Problem requirements
Write every line below out again exactly, images omitted.
━━━
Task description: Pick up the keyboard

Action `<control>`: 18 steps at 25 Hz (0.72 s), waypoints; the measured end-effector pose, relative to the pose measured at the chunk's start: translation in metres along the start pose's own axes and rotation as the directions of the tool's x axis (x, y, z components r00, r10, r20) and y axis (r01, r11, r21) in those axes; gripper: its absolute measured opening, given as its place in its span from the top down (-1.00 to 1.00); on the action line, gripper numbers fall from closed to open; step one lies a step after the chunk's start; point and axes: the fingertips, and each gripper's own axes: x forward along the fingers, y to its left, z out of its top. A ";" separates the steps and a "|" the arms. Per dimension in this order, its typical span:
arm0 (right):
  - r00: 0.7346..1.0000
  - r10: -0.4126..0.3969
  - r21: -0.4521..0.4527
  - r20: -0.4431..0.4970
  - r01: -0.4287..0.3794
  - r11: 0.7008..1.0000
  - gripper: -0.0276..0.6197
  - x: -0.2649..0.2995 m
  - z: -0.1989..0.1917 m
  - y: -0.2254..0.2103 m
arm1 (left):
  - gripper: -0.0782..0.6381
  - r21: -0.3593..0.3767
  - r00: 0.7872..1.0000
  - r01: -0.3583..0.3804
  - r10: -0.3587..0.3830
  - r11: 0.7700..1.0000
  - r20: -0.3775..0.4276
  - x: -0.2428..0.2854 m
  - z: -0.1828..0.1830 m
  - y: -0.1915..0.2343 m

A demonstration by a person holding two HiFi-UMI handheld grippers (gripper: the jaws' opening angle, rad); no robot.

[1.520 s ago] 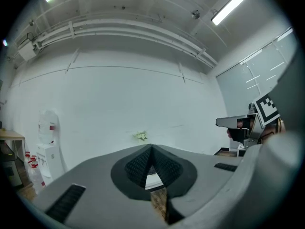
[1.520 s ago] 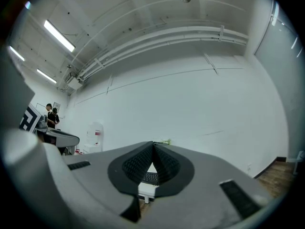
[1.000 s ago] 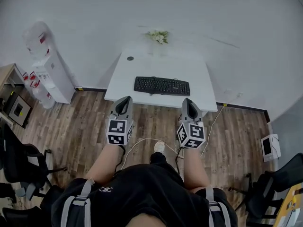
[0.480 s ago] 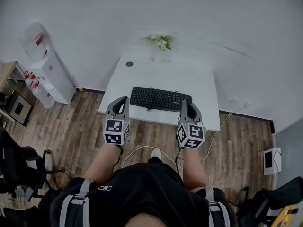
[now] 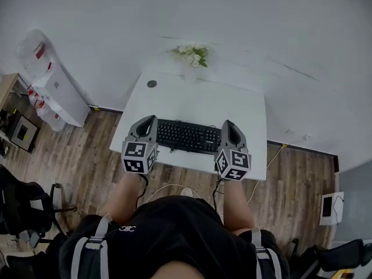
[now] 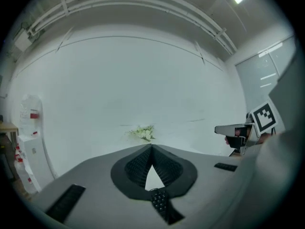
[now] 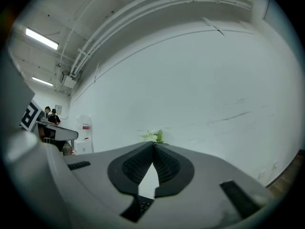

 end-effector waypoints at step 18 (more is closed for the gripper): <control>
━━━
Problem solution
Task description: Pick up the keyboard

Action `<control>`: 18 steps at 25 Hz (0.72 s), waypoints; the measured end-effector pose, relative to the pose measured at the chunk's start: translation in metres along the start pose's own axes and rotation as the directions of the tool's x axis (x, y, z components r00, r10, r20) and y axis (r01, r11, r21) in those axes; gripper: its absolute measured opening, given as its place in its span from the top down (-1.00 to 1.00); on the action line, gripper numbers fall from closed to open; step one lies a step after the chunk's start; point and axes: the fingertips, and each gripper's own axes: x forward along the fingers, y to its left, z out of its top. A ";" separates the steps and a "|" the arms. Per dimension in this order, its typical span:
arm0 (right):
  - r00: 0.7346..1.0000
  - r10: -0.4126..0.3969
  - r21: -0.4521..0.4527
  - r20: -0.4431..0.4970
  - r01: -0.4287..0.3794
  - r11: 0.7008..1.0000
  - gripper: -0.0276..0.6197
  - x: -0.2649..0.2995 m
  - z: -0.1989..0.1917 m
  - y: -0.2254..0.2103 m
arm1 (left):
  - gripper: -0.0782..0.6381
  - r21: -0.3593..0.3767
  - r00: 0.7872..1.0000
  - r01: -0.3583..0.3804
  - r10: -0.3587..0.3830
  - r11: 0.7700..1.0000
  - r20: -0.3775..0.4276
  - x: -0.2428..0.2854 m
  - z: -0.1828..0.1830 m
  - y: -0.1915..0.2343 m

A demonstration by a person holding two HiFi-UMI handheld grippers (gripper: the jaws' opening angle, rad); no robot.

[1.520 s ago] 
[1.520 s ago] 
[1.000 s ago] 
[0.480 s ago] 
[now] 
[now] 
[now] 

 end-effector waypoints at step 18 (more is closed for the gripper): <control>

Nothing else is part of this output.